The power of tiny pieces

close shot of someone drawing fine pen & ink detail

When I was very, very sick, my body served as its own governor.

I could not push myself further than I should, because I’d be overcome by a sleepiness that would stop me in my tracks. There were times before I learned this that I literally had to lie down right where I stood to rest a bit and gain enough strength to get myself into bed. And this, in an apartment with less than 800 square feet of livable space.

Now that my body is stronger, my mind has gone back to playing tricks on it. Do this thing instead of that other, it will say. We can get to that ugly bit later. Depending on the bigness or ugliness of the thing my mind senses it’s up against, I can end up squeezing myself into timeframes that are ridiculously taxing, both because they are so condensed and because they were mostly avoidable.

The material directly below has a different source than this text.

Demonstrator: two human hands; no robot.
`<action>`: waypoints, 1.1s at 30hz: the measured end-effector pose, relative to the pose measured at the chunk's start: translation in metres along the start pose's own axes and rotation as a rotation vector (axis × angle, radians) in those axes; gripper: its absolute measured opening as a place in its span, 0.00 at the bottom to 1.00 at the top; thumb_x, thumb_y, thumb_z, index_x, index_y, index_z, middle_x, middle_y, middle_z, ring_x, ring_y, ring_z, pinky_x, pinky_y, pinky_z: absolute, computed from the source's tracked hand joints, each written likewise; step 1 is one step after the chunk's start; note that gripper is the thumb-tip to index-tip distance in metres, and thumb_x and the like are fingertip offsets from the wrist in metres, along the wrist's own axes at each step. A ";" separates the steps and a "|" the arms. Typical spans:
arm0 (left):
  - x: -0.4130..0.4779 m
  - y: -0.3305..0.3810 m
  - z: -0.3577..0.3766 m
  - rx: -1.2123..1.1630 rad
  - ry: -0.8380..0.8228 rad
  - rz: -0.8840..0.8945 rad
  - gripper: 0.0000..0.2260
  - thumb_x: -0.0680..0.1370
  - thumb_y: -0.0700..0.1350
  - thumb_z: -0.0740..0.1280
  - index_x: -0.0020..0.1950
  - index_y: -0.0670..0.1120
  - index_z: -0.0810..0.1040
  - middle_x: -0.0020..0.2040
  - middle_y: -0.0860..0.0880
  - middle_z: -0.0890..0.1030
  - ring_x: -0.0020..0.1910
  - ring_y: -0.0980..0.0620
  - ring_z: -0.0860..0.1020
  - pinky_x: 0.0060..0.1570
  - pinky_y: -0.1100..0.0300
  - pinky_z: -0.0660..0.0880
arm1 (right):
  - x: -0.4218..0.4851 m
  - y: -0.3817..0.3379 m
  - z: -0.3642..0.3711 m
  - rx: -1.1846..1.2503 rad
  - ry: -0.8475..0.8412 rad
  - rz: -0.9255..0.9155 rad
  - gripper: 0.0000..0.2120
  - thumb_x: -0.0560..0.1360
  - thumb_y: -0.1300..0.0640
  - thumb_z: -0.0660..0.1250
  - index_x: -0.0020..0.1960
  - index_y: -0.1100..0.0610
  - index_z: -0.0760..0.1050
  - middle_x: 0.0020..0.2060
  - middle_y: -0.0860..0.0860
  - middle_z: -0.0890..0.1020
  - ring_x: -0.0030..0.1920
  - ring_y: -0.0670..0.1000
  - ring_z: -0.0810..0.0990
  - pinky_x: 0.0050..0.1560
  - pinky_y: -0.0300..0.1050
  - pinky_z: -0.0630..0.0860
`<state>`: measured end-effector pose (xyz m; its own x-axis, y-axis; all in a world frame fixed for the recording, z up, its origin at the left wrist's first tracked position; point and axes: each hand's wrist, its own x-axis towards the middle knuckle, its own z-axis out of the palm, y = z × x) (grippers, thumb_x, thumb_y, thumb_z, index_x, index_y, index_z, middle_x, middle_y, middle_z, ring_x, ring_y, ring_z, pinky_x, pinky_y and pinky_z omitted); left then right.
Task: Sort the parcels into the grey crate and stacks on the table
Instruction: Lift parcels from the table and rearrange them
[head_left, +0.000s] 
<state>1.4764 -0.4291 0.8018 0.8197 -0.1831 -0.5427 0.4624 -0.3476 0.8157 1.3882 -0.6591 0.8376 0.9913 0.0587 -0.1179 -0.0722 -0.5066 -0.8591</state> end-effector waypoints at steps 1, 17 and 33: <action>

Last Thursday, for example, I’d committed to performing a new story at the Porchlight series: eight minutes, memorized. But an eight-minute story is a long story, and memorizing it takes even longer. I knew I should have gotten started writing it weeks ago, but I didn’t. And didn’t, and didn’t. The “why” is simple: fear. Nothing more, nothing less. I had plenty of time; I frittered away large chunks of it on nonsense and worry, worry and nonsense.

Most of the worry was about not being good enough. That’s old hat, and not particularly interesting. The nonsense, however, is where the gold lies.

In the nonsense, there were the following gems:

  • You have an outline; the story will write itself. NONSENSE. Nothing writes itself. Nothing. Not one thing. An outline may or may not speed up the process, and is certainly a fine thing to have. But in terms of story, it represents nothing more nor less than some thought devoted to the story, which might translate to some work completed.
  • You’ve memorized longer stuff before, 8 minutes will take no time! NONSENSE. It takes as long to memorize something as it takes. There’s no mathematical formula, and no guarantees. The only guarantee, in fact, is that a poorly-written piece will take longer to memorize than a well-written one.
  • You can quit! NONSENSE. I mean, of course I can opt out. People do; people did that night. It always happens. But I know I am not just telling these stories as a lark. I’m writing and telling them as training for telling bigger stories, i.e., going pro. And pros don’t flake. Not if they want to be hired more than once.

I ended up writing and memorizing the entire story on Thursday, the day of the gig. The entire day of the gig, which is a luxury I have now, on sabbatical, that I will not always have. And I was still a nervous wreck, because I didn’t have the story in my bones, so I wasn’t much able to enjoy the experience, either.

On the opposite end of the planning spectrum, there’s the newsletter I’ve been editing for BLANKSPACES, a co-working space here in Los Angeles. In the five months since I took over responsibility for the project, this is the first one that’s gone smoothly, actually enjoyably. Why? Because I worked on it incrementally, rather than waiting for the last minute. I broke down the process into a kind of system, worked that system, and came out the other end with a product delivered on time, in good shape and without anguish. (I can’t wait to tell my friend (and client, and mentor), Sam.)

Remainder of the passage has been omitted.